Oriol Junqueras, esté equivocado o no con su estrategia, no se le parece en muchas cosas, y en esta tampoco. Al líder de Esquerra inhabilitado pero aún así todavía líder, se le puede acusar de muchas cosas, pero no de demasiada incongruencia: lleva dos años en la cárcel por intentar ejecutar unas ideas imposibles  e ilegales, pero suyas (y compartidas, guste o no, por cientos de miles de catalanes); al revés que Torra, el ex vicepresidente sí ha condenado la violencia.

Medio centenar de detenidos y un número incluso superior de heridos, numerosas huelgas y alborotos públicos a todas horas, junto a otros 300 efectivos de la Policía Nacional adicionales enviados a Cataluña, reflejan un paisaje social y político que no es, precisamente, uno que permita presumir de país ante el mundo. Los cortes en las autovías, en el servicio del AVE o la guerra campal de El Prat del martes dibujan un panorama poco esperanzador.

Nadie tiene una solución no ya mágica, sino indolora y ágil, a esta encrucijada en la que se encuentra el procés, estancado y oliendo tanto a largas penas de cárcel como a frustración permanente. Pero habrá que encontrar una que resulte suficientemente aceptable para los ciudadanos del territorio catalán, que son quienes más sufren este enorme embrollo, y para los del resto del Estado, los otros naturales afectados. O sea, para todos.

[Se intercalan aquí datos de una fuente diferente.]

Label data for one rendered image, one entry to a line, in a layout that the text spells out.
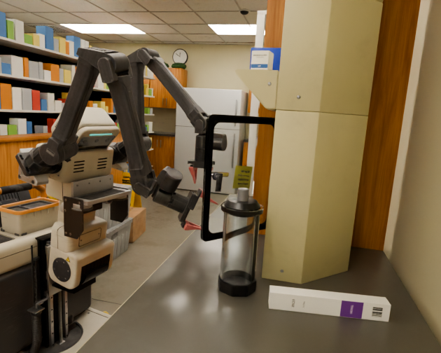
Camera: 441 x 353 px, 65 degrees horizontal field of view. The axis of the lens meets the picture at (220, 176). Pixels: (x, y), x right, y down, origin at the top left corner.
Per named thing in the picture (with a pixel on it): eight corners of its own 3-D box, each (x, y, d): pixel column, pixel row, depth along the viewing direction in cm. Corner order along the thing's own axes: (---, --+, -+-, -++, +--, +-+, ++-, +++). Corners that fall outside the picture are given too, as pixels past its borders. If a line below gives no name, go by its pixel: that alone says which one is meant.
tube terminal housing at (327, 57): (341, 249, 124) (370, 21, 110) (354, 293, 93) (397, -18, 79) (271, 239, 130) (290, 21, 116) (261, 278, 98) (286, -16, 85)
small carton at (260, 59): (271, 75, 101) (274, 53, 100) (267, 73, 96) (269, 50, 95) (255, 75, 102) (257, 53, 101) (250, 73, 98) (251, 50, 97)
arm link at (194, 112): (150, 59, 154) (134, 55, 144) (157, 49, 152) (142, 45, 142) (208, 132, 148) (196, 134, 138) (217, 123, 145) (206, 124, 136)
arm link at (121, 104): (114, 57, 107) (93, 59, 97) (130, 54, 105) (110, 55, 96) (145, 185, 121) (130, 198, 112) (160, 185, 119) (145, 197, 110)
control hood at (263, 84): (283, 112, 121) (285, 82, 119) (276, 109, 90) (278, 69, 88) (250, 110, 124) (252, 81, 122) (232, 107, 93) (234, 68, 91)
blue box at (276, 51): (282, 81, 116) (285, 53, 115) (281, 78, 107) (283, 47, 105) (253, 80, 119) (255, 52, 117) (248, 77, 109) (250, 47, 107)
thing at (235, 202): (266, 213, 89) (268, 189, 88) (246, 221, 82) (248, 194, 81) (237, 206, 95) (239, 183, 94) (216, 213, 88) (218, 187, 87)
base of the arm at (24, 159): (45, 153, 131) (14, 155, 120) (56, 141, 127) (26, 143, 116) (54, 172, 130) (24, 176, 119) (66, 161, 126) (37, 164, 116)
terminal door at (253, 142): (270, 227, 127) (279, 118, 120) (201, 242, 109) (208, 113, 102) (268, 227, 128) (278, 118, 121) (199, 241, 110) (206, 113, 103)
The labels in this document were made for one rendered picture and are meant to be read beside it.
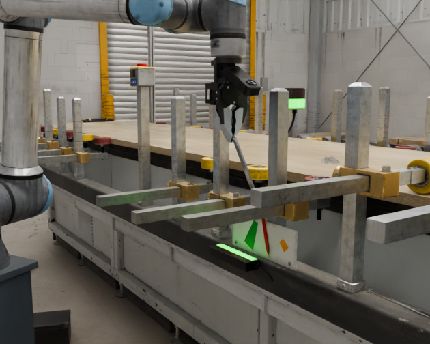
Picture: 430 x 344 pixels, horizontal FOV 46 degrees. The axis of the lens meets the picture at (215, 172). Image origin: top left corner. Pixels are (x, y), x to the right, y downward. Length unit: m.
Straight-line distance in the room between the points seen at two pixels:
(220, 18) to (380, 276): 0.76
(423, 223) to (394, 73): 9.63
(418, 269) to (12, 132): 1.23
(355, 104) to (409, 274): 0.46
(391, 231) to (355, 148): 0.41
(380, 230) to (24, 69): 1.25
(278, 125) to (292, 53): 10.28
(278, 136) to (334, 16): 10.44
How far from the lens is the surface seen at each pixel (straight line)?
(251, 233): 1.36
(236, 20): 1.27
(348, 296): 1.13
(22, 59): 1.67
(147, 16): 1.21
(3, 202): 1.66
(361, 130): 1.07
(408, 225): 0.73
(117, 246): 2.81
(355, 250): 1.12
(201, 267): 1.67
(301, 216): 1.23
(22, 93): 1.68
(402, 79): 10.22
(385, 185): 1.03
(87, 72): 9.27
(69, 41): 9.23
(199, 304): 2.19
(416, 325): 1.04
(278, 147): 1.25
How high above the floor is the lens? 1.12
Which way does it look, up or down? 9 degrees down
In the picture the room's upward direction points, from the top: straight up
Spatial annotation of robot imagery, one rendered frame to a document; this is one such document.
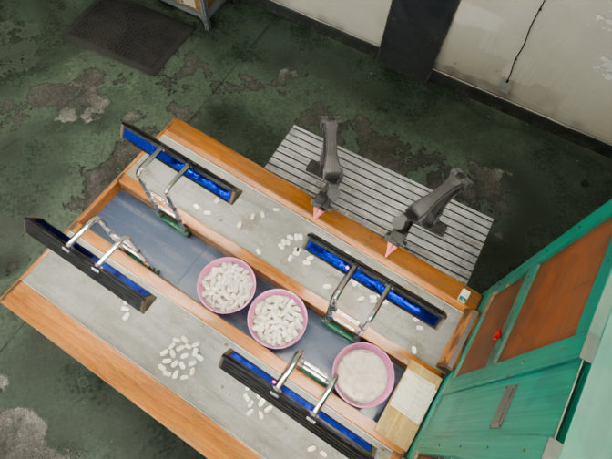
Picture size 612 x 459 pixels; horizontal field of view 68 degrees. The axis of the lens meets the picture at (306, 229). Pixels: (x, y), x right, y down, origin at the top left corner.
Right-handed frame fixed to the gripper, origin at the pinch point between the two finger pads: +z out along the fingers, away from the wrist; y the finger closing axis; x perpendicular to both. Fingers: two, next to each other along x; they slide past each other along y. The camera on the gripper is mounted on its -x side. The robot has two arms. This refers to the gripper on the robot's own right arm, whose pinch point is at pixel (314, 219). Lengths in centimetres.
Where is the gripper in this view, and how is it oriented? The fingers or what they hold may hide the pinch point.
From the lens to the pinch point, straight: 213.1
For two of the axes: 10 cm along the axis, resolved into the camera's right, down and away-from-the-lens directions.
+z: -4.4, 8.4, 3.2
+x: 3.2, -1.8, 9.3
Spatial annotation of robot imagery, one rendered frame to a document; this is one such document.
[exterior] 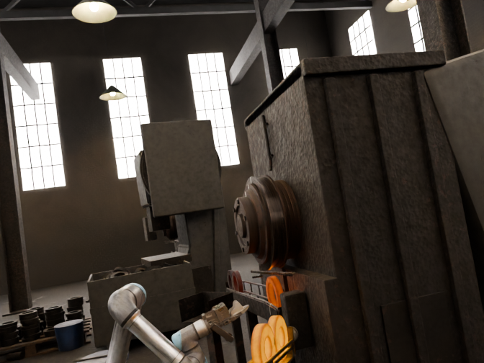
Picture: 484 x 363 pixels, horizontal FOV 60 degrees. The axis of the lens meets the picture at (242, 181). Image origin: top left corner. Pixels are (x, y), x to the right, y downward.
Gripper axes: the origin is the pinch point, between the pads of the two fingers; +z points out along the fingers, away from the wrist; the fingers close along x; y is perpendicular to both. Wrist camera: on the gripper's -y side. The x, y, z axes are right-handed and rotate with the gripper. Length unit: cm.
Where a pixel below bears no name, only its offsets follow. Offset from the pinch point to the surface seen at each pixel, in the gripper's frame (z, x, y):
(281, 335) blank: 3.0, -35.0, -4.9
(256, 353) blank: -11, -56, 3
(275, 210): 29.3, -8.3, 34.9
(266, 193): 30, -4, 43
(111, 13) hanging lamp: 61, 429, 350
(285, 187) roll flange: 41, 1, 42
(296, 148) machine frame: 49, -15, 56
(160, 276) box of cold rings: -33, 248, -3
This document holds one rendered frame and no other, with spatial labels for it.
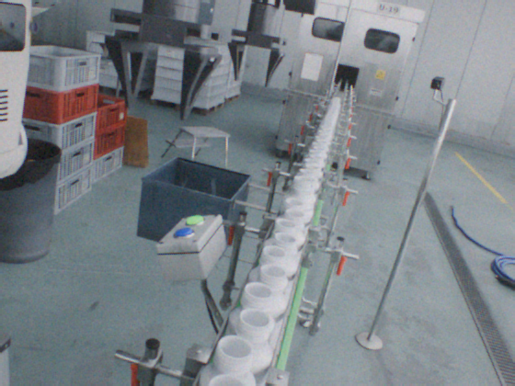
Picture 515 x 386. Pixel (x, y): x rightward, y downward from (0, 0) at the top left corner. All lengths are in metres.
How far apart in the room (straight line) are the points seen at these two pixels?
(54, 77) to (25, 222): 0.99
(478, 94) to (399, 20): 6.14
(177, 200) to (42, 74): 1.89
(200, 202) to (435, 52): 10.04
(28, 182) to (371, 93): 4.11
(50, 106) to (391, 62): 3.84
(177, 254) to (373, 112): 4.94
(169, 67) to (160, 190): 6.22
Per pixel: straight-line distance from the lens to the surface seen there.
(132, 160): 4.54
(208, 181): 1.75
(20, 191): 2.59
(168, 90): 7.67
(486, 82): 11.47
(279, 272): 0.63
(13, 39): 0.93
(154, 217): 1.53
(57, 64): 3.11
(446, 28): 11.25
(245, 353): 0.49
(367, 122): 5.59
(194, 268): 0.76
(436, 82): 2.16
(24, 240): 2.74
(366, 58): 5.53
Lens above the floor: 1.46
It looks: 20 degrees down
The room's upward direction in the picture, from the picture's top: 12 degrees clockwise
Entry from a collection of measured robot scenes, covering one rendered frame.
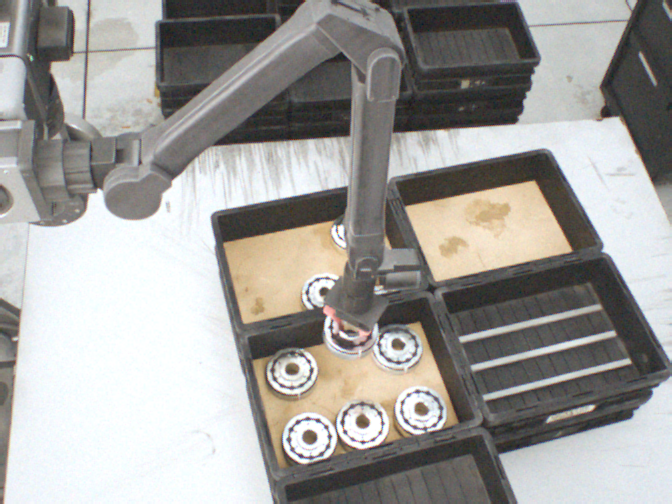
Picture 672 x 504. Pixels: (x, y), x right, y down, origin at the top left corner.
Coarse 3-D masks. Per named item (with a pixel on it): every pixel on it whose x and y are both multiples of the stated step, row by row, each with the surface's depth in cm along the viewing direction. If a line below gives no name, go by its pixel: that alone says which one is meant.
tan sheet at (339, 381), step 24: (264, 360) 162; (336, 360) 163; (360, 360) 163; (432, 360) 164; (264, 384) 159; (336, 384) 160; (360, 384) 160; (384, 384) 161; (408, 384) 161; (432, 384) 161; (288, 408) 157; (312, 408) 157; (336, 408) 157; (384, 408) 158
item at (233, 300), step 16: (320, 192) 175; (336, 192) 175; (240, 208) 171; (256, 208) 172; (400, 224) 171; (224, 256) 164; (224, 272) 162; (240, 320) 156; (272, 320) 156; (288, 320) 157
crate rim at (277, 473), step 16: (432, 304) 160; (304, 320) 157; (320, 320) 157; (240, 336) 154; (448, 336) 156; (448, 352) 154; (256, 384) 148; (464, 384) 152; (256, 400) 147; (480, 416) 147; (432, 432) 145; (448, 432) 145; (272, 448) 142; (368, 448) 143; (384, 448) 143; (272, 464) 140; (304, 464) 140; (320, 464) 140
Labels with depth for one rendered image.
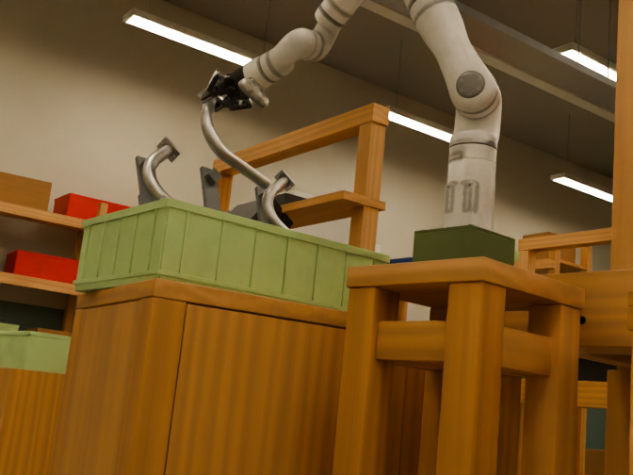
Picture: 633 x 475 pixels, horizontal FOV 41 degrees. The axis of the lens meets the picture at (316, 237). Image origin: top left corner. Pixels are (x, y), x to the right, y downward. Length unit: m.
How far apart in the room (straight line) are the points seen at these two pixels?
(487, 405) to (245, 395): 0.51
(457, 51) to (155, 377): 0.85
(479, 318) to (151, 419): 0.63
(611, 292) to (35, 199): 6.39
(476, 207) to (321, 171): 8.28
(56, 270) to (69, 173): 1.15
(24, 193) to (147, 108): 1.83
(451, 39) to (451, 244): 0.42
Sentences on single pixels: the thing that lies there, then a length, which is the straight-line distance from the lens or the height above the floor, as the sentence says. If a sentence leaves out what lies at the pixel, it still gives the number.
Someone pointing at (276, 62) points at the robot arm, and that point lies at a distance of 2.00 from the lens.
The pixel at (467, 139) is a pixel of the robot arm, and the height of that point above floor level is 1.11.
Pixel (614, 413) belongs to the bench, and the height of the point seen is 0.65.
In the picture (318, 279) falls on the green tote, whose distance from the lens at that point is 1.90.
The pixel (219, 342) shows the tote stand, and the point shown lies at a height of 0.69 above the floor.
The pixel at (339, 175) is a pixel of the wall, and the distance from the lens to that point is 10.00.
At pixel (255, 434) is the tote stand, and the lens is 1.70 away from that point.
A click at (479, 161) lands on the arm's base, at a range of 1.63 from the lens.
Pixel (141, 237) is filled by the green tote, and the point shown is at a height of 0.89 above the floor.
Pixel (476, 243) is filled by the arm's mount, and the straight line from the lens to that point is 1.54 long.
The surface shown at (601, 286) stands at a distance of 1.73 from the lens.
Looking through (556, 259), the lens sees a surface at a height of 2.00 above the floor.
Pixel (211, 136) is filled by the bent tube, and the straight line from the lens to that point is 2.08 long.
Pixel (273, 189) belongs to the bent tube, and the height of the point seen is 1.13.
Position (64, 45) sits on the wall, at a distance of 8.67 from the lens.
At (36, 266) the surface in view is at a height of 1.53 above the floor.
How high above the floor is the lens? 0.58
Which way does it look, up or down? 12 degrees up
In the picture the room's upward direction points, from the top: 6 degrees clockwise
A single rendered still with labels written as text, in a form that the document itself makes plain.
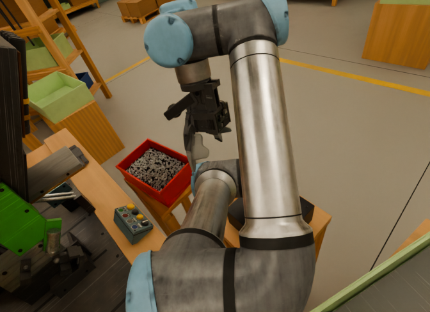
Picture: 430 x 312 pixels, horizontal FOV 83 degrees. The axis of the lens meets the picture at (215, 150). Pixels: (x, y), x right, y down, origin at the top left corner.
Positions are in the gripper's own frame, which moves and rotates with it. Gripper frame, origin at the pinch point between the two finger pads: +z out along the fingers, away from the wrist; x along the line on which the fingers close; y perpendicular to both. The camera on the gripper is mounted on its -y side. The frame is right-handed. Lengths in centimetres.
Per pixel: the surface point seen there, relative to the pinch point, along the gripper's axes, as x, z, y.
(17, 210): -30, 5, -47
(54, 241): -29, 18, -42
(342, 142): 168, 90, 23
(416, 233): 32, 45, 54
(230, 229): 7.3, 37.2, -3.1
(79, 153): 12, 17, -88
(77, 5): 517, -126, -732
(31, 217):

Pablo Casado tiene una, por eso quiere aplicar ya el 155. Rivera también, pero más que la paz en Cataluña busca un milagro que detenga la hemorragia de votos que está sufriendo Ciudadanos. Pablo Iglesias sabe que este asunto divide como pocos lo hacen a su electorado y prefiere un perfil bajo al respecto. Vox no deja de crecer; este sí es un asunto central para ellos, y por supuesto lo aprovechan al máximo. Entre sus propios aciertos ante su electorado y los fracasos de los demás, la ultraderecha ya ha conseguido posicionarse como el tercer partido nacional en escaños según algunas estimaciones, por encima de Unidas Podemos y de Ciudadanos. Además, la calle catalana, tan brutal estos días, sin duda generará votos adicionales, insospechados no hace tanto, para el partido de Abascal.

Mientras, Pedro Sánchez, en su laberinto, persigue la supervivencia política con una sutil indefinición que le permita mantener cierta coherencia y la suficiente cercanía con los partidos que potencialmente necesitará para gobernar después del 10-N. Algunos de ellos independentistas, claro.

No, no habrá marcha atrás por parte de los CDR. Tampoco de los políticos encarcelados cuya polémica sentencia en el Tribunal Supremo se ha conocido esta semana. Así, el conflicto catalán, a pocas fechas de unas elecciones generales de capital importancia, parece más lejos de lo que nunca lo ha estado de concluir de forma satisfactoria. Y sin vuelta atrás.